COBRA detects and localizes minefields and obstacles when flown over a beach zone area, and can be integrated with the MQ-8 Fire Scout unmanned air system. The first block of COBRA completed the first phase of initial operational test and evaluation on board the MQ-8B Fire Scout unmanned air system, according to an Oct. 10 service statement.
"COBRA represents a real step forward for tactical reconnaissance of beach areas," Melissa Kirkendall, mine warfare programs director at Naval Sea Systems Command, said in a statement. "With COBRA, the Navy/Marine Corps team can quickly look at a possible landing zone and detect mines and obstacles that would inhibit landing force mobility during an assault."

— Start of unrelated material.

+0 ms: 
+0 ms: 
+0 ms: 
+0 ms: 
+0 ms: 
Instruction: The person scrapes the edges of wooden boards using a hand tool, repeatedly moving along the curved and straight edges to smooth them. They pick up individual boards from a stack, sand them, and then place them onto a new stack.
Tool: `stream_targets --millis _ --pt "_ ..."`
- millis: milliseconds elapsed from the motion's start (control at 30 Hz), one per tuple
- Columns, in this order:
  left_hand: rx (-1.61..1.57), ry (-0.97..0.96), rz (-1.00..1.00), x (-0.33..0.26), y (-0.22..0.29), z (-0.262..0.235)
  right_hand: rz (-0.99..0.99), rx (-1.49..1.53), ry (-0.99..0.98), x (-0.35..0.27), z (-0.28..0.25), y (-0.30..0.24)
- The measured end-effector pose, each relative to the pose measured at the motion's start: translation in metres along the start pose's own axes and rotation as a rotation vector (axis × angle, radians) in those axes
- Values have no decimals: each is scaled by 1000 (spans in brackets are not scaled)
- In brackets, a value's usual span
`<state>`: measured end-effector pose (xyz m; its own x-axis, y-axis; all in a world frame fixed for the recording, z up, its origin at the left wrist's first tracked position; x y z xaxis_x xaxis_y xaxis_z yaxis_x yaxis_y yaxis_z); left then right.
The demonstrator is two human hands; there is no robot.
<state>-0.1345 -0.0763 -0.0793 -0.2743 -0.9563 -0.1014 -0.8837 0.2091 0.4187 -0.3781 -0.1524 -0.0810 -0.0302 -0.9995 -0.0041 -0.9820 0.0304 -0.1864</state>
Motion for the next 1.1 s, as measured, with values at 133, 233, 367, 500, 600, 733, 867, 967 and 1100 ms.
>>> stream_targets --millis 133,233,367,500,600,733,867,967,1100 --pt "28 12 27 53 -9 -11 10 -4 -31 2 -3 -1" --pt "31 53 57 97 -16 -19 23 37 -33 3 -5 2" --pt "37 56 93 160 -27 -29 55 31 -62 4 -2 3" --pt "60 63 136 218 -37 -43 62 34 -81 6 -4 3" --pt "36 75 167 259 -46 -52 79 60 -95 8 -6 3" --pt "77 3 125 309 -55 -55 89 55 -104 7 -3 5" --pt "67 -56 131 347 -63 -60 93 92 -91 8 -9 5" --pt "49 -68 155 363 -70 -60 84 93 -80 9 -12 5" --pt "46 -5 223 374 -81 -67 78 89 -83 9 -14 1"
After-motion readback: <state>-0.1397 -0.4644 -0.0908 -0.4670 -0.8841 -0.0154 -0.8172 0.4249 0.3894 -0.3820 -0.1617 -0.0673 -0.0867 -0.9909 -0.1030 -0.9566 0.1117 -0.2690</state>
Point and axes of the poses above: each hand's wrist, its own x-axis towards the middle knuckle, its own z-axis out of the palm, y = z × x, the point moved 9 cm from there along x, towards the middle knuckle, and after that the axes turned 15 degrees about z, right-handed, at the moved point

Part of the Littoral Combat Ship's mine countermeasures systems suite, COBRA is in low-rate initial production.
COBRA's next test will be an underway period aboard an LCS equipped with a full MCM mission package. The MCM MP includes the MH-60S Sea Hawk helicopter with a 23-person aviation detachment. During the at-sea trial, COBRA will fly various missions over beaches, while demonstrating system suitability for operating from the LCS.